Accelerating collaboration and opportunities for scale up to end the HIV epidemic for Latinas/os/xs in the Mid-Atlantic region

Nina Yamanis
September 21, 2022

Nina Yamanis, PhD (AU) has received an NIH CFAR Administrative Supplement entitled, “Accelerating collaboration and opportunities for scale up to end the HIV epidemic for Latinas/os/xs in the Mid-Atlantic region”. 
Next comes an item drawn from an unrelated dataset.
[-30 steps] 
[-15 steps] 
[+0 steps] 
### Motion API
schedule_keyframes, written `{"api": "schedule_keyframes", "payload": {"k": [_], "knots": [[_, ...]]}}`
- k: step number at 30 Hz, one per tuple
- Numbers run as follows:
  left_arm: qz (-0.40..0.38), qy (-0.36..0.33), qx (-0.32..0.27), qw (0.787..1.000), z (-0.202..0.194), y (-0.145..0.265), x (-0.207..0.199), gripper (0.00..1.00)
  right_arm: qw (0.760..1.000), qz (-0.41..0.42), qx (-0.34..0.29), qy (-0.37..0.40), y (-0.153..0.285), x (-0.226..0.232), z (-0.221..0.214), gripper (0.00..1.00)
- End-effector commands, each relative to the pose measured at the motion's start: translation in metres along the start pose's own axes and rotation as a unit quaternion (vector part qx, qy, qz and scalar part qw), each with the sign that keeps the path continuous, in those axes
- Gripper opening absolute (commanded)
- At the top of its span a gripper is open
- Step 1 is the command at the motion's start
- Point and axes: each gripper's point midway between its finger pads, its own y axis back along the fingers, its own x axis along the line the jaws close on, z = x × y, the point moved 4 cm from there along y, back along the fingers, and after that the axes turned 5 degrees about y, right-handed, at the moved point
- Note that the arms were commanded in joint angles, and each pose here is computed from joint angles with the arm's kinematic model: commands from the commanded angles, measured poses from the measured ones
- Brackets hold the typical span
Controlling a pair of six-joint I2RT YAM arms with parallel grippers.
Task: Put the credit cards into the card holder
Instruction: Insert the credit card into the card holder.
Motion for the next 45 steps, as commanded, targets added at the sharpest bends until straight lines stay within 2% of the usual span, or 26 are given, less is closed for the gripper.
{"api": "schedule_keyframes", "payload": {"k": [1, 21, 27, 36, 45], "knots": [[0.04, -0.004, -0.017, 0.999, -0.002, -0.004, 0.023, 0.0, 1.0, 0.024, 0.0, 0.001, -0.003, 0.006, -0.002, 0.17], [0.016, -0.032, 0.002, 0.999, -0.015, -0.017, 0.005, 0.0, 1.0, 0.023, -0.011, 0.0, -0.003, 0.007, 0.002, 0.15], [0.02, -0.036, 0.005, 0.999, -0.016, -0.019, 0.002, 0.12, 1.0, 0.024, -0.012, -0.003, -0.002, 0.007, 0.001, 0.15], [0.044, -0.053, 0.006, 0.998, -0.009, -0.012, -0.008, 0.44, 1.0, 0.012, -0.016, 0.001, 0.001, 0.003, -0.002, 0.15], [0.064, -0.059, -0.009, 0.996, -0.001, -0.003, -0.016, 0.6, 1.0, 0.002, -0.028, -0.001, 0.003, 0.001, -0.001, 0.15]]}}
Latina/o/x individuals have annual HIV diagnosis rates three times the rates of non-Hispanic whites. Among men who have sex with men, Latinos/xs are the only racial/ethnic group for whom new HIV infections have recently increased. The CFAR MACC Latinx Working Group, founded in 2016, originated through the Mid Atlantic CFAR Consortium (MACC), and is composed of the District of Columbia, Johns Hopkins University and University of Pennsylvania CFARs. The MACC Latinx has as its mission to bring together researchers, health departments and community partners “dedicated to working collaboratively on shared concerns regarding the HIV epidemic among Latinx in Maryland, Pennsylvania, and DC”. These CFARs cover priority geographical areas in the Ending the HIV Epidemic (EHE) plan. Our prior work together, in the form of manuscripts published and grants submitted, demonstrates our commitment to these goals and our potential for ongoing success. The goals of this meeting are to reinvigorate the group and catalyze new collaborations by bring together all stakeholders, including researchers, implementing partners, and community organizations; to identify new scientific research objectives and collaborations; and to move forward a series of foundational publications. The meeting will add value to the mission of the MACC Latinx Working Group by identifying the core components of the HIV prevention/care model for Latinos/as/xs; expanding expertise on implementation science (IS); receiving feedback on draft IS aims; and training the next generation of researchers in HIV among Latinos/as/xs. By bringing together the combined expertise and resources of stakeholders who work on HIV prevention and care with large Latino/a/x communities, we will move the field forward towards reaching the NIH and EHE goal of reducing health disparities in the incidence of new HIV infections for Latinos/as/xs.